Well, not quite, but the Gals scored!

news // May 31, 2018
Words by stab
Reading Time: 3 minutes

It’s no secret that when it comes to wave quality, the WSL tends to favour men over women.

Due to the WSL’s overlapping competitive schedules at venues with small windows of premier surf, decisions must be made, and to the chagrin of females everywhere the League follows its own best interest: men get the best waves because they generate more viewership, which translates (roughly) to ad dollars.

We could get into a long, highly subjective, potentially misogynistic list of reasons for why that may be, but the numbers don’t lie.

In other words, it’s rare that the women are the purposeful beneficiaries of high quality surf in competition.

I did say purposeful.

Once, in 2015, the Women CT were told to paddle out at Trestles on a late September afternoon. Just as the first heat hit the water, a summer storm formed along the coast, creating a rare offshore wind that groomed the southern hemi lines in jaw-dropping fashion. For one beautiful moment in time, the women lucked into the best conditions of the event.

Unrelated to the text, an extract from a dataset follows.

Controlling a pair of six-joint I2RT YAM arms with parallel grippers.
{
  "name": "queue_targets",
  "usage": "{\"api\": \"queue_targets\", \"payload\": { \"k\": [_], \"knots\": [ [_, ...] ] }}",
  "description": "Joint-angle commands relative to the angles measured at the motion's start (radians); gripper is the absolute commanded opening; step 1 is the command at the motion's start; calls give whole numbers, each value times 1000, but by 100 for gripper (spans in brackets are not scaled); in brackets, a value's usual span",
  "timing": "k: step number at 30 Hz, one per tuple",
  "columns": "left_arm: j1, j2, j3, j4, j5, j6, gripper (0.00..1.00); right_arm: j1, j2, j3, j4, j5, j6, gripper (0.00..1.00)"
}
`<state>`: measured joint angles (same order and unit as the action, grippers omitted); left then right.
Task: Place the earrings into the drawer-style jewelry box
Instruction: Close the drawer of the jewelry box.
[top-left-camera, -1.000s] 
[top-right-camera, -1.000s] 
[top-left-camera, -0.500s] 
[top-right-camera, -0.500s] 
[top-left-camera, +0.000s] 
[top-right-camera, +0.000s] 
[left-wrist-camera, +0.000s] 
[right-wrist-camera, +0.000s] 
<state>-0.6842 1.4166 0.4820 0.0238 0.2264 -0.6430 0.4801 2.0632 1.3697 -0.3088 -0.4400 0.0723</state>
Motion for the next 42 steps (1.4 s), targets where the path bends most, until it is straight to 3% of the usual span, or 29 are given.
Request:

Men everywhere complained.

Caroline Marks cranks one for feminism. Photo: WSL

Then today, nearly three years since Caroline’s bottom-turn shattered a million male egos, the women paddle out to Keramas on the worst forecasted day of the waiting period. Although the waves had dropped from the men’s (three) opening days of competition, the conditions were sublime, with green head-high tubes sliding across the reef and a wind that refused to blow.

It was easily the most rippable day of competition thus far, and rip the gals did.

Where’s the T-Mobile Tube Timer™?

Steph, Silvana, Coco, Nikki, and Sally all stuffed themselves in proper forehand tubes and came out spitting fire. Steph’s approach was the most aesthetically pleasing, as her Coolangatta-groomed barrel stance and post-ejection carve made my knees quake. Coming out of a tube with that much speed and nailing a big turn is one of the most difficult things to do in surfing. But for Steph, just a slice of key lime pie.

No more “girl turns.”

In the cultural understanding of 2018, it’s become a major no-no to portray masculinity as the feminine ideal in almost any scenario (AKA Freud can suck it). So, Lakey, Carissa, and Tyler were not performing “man turns” today at Keramas, but they certainly weren’t turning like “girls” either. They could have given Kolohe a run for his money (and straight up bankrupted Mikey February) on the strength of their cutties.

Caroline Marks is a (teen) sensation! Photo: WSL/Cestari

Yes, Caroline Marks is still a talking point.

Have you forgotten that this girl (yes, girl) is only 16 years old? After making the quarters at Snapper and nearly besting Steph Gilmore at pumping Bells, it’s clear that Caroline, despite being young, is the real deal. Her performance today solidified the idea that we might be watching the best backhand in the history of women’s surfing. Sorry Tati.

Italo rips switch, but Sage is a style queen.

When the wind finally started to blow this arvo, the WSL sent out the Corona Highline crew, consisting of Matt Wilkinson, Coco Ho, Italo Ferreira and Sage Erickson all riding fat, white single-fins. While Wilko underwhelmed and Coco struggled to turn the outdated plank, Italo and Sage went fairly bonkers (considering the conditions). Italo was thrusting his dynamite hips hither and yon, throwing a series of switch cutties, legitimate backside hangers, frontside punts, and the odd pop shuv-it. Meanwhile Sage took the event name quite literally, using the single-fin to highline stylishly across the top before burning it back into the pocket with the utmost control.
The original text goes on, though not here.